Your doing a great job with the ole grizzz..


----------



## longbowdave1 (Dec 15, 2010)

i sprayed the finish on the bow tonight. we'll see how she looks tomorrow. she will still have a few battle scars on her, but we'll see what we get! mike worked hard on sanding it down. i hope we can make her into a shooter again.


----------



## TNGIRL (Dec 15, 2010)

Looks pretty good so far!! Gotta love Mike getting involved with it!!!


----------



## longbowdave1 (Dec 16, 2010)

tomi i couldn't be happier that mike was wanting to do the project with me! 




 i sprayed a silky smooth sweet finish on the old grizz last night. i turned out real well. the satin finish feels great in the hand and is 100% non-glare for the field. i'm proud of the job mike did sanding down the bow. it went from an old bow that i would be afraid to shoot, to a hunting machine that still has a few scars from hunts gone by. i told mike if we find another bow that needs a little tlc, we can do it again. we still have to exercise the old bow before we string it up and fling some arrows off of it. i may just take it out on an old fashion rabbit hunt in the marsh come january! you just have to wonder when was the last time it got to go out on a walk in the field?


----------



## longbowdave1 (Dec 16, 2010)

here's the the junior bow doctor himself. great job mike, you made your old dad proud!


----------



## Bubbaforsure (Dec 16, 2010)

Way to go Mike


----------



## johnweaver (Dec 16, 2010)

Thats a goodn there.


----------



## pine nut (Dec 16, 2010)

Great job Mike!  I'd say in "Mike vs Grizzly" that you AND the Grizzly both won!...That bowand the job you both did is something of which to be very proud.  I can see it on your face that you are proud.  Enjoy it... You earned it.  It is great to see such a good job and an old warrior restored to former beauty and usefulness.


----------



## BkBigkid (Dec 16, 2010)

Sweet Bow, 
That is the same year as Mine which you can see in my avatar 

they are Great bows to learn on and very forgiving at least for me.


----------



## longbowdave1 (Dec 16, 2010)

hi everyone this is mike, I had lots of fun fixing up the old bear bow! 

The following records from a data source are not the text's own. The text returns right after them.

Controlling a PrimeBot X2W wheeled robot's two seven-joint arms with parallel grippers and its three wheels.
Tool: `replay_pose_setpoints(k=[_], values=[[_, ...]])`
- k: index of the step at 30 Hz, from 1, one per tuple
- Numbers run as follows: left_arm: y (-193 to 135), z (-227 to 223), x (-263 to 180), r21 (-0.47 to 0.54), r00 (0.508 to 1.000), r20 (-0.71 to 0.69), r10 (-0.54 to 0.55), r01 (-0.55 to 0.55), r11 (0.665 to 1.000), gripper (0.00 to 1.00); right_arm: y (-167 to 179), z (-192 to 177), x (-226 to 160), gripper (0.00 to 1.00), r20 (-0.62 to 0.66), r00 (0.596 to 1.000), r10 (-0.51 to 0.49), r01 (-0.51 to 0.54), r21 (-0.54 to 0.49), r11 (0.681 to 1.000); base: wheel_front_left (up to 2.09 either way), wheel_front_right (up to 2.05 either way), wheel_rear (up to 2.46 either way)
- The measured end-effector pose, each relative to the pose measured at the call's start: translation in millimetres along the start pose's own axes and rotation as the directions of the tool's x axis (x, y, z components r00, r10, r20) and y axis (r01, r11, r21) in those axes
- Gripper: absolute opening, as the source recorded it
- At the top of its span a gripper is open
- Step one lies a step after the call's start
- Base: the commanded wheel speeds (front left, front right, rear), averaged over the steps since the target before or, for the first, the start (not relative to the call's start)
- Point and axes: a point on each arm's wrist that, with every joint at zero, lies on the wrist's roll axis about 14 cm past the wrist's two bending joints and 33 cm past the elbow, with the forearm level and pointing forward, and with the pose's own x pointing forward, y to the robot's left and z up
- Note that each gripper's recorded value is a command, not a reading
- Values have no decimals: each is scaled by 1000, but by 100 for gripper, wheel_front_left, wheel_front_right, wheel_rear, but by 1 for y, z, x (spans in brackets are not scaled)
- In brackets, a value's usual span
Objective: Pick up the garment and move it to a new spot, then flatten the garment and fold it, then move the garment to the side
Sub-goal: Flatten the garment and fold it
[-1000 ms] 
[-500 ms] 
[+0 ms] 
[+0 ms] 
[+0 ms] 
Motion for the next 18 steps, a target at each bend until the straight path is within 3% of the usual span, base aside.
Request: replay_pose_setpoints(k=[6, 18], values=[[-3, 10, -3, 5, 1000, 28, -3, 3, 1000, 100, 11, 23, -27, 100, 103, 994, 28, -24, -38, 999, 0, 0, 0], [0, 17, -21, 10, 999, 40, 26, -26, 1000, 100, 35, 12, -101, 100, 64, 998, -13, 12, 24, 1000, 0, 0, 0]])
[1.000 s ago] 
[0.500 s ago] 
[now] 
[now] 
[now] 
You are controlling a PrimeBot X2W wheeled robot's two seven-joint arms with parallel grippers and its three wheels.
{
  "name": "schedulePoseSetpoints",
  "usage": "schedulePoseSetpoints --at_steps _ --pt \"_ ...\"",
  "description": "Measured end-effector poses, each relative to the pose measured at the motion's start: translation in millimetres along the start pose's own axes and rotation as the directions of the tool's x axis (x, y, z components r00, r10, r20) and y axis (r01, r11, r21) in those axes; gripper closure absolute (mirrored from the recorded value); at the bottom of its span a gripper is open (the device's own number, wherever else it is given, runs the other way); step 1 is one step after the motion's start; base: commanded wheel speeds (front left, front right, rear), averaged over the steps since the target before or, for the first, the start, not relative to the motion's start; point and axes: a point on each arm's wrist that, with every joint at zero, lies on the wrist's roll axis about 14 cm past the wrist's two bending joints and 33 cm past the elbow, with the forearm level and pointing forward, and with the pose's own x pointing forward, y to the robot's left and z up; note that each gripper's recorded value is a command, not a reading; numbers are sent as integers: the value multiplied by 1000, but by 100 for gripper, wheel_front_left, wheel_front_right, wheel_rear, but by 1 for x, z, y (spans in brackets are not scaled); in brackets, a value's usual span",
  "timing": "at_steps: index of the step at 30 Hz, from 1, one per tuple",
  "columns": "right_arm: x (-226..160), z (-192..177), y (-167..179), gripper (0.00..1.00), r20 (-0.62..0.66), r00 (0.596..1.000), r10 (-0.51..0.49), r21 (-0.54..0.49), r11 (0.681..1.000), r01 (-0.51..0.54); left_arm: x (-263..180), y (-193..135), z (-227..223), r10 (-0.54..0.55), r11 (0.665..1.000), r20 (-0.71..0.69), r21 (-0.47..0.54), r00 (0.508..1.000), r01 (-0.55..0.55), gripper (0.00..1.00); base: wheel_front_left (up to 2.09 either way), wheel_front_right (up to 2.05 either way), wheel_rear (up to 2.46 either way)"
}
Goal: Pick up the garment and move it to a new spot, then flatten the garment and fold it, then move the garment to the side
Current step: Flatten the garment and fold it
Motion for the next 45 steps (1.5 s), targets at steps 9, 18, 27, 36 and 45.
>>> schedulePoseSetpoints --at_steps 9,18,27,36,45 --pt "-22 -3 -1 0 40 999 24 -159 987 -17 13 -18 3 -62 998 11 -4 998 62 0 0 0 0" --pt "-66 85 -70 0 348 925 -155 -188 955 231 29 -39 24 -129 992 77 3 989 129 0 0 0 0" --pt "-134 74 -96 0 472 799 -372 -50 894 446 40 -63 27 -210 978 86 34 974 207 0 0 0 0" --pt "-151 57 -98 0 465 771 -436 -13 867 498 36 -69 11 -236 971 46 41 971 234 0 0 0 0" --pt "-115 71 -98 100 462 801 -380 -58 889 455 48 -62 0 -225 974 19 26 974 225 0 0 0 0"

I might do some more bows if i have the chance. Im glad u liked it!


----------



## 2wheelfoster (Dec 17, 2010)

That looks great! I like that finish on it. Great Job Mike!


----------



## Bruz (Dec 17, 2010)

Looks awesome....Great job by both of you.


----------



## Just BB (Dec 17, 2010)

That is an awesome job! I have a grizzly that I've been hunting with. After the season is over I think I'll freshen her up like you did. What brand finish did you use and where can I get it?


----------



## longbowdave1 (Dec 17, 2010)

just bb,

mike i sent you a p.m.


----------



## rapid fire (Dec 17, 2010)

Very nice.  Good job guys.  I love the matte finish.


----------



## longbowdave1 (Aug 5, 2020)

I dug up this old thread on a father son project restoring and ebay bought bear bow.  Time flys. My son is now 22, and in the academy training for his deputy Sherriff position. I should string this bow up and hunt with it this season. I got a little teary eyed rereading this one.


----------



## twoheartedale (Aug 5, 2020)

ky_longbow said:


> that young man has good taste in his T-shirt !!! GO STEELERS !!!!!!



This!


----------



## antharper (Aug 5, 2020)

longbowdave1 said:


> I dug up this old thread on a father son project restoring and ebay bought bear bow.  Time flys. My son is now 22, and in the academy training for his deputy Sherriff position. I should string this bow up and hunt with it this season. I got a little teary eyed rereading this one.


Yes you should  !


----------



## longbowdave1 (Aug 5, 2020)

Mike is on the track this week learning the driving skills in the Dodge Charger cruisers. I sent him the picture of him holding the refinished Grizzly. Maybe he will get the traditional bug going again.


----------



## longbowdave1 (Aug 5, 2020)

Well see what he says.


----------



## longbowdave1 (Aug 5, 2020)

I had to get the Grizzly of the bow rack  and check it out today. I forgot that I had given the string from the Grizzly to a friend in need of a string for his recurve that I refinished for him. Just ordered a new string from my friend Stilldub off of ebay. He makes some great strings for under 10$ in the B50 variety.


----------



## longbowdave1 (Aug 23, 2020)

Been so busy, I forgot that the string and beaver hide silencers showed up a while back for the grizzly, Got the string om it a flung some arrows for the first time in ten years off the Grizz. What a sweet shooting bow, and quiet too! I may have to take it to the field this year!


----------